Activity - Pick out the lines below with "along" and list them.

Dataset section -
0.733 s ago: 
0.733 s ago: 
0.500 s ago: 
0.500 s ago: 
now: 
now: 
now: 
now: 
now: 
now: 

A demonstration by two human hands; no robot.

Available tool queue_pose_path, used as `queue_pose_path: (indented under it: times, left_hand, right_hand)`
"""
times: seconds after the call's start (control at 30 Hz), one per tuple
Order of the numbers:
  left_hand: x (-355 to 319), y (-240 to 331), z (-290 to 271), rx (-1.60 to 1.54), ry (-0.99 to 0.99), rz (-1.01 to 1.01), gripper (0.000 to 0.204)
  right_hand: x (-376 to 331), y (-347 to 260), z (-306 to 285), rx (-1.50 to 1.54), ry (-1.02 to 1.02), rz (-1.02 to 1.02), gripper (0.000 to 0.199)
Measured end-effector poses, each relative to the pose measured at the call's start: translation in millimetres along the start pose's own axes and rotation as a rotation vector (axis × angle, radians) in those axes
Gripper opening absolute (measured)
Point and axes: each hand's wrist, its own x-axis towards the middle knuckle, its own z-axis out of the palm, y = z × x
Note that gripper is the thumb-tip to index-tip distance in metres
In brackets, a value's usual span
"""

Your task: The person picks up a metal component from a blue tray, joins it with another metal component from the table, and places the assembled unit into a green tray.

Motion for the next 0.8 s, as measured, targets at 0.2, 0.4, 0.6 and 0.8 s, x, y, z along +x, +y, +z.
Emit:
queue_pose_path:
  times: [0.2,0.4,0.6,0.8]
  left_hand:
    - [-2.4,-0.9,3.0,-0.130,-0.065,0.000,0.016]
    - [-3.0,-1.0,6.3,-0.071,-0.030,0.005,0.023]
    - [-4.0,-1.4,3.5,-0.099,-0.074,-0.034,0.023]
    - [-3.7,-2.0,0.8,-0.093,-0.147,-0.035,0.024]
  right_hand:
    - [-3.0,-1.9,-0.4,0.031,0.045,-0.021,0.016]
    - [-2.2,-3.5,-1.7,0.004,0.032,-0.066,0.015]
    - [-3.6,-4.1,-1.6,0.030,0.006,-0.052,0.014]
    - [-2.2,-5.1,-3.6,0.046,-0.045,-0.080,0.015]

Task response -
Measured end-effector poses, each relative to the pose measured at the call's start: translation in millimetres along the start pose's own axes and rotation as a rotation vector (axis × angle, radians) in those axes
Motion for the next 0.8 s, as measured, targets at 0.2, 0.4, 0.6 and 0.8 s, x, y, z along +x, +y, +z.

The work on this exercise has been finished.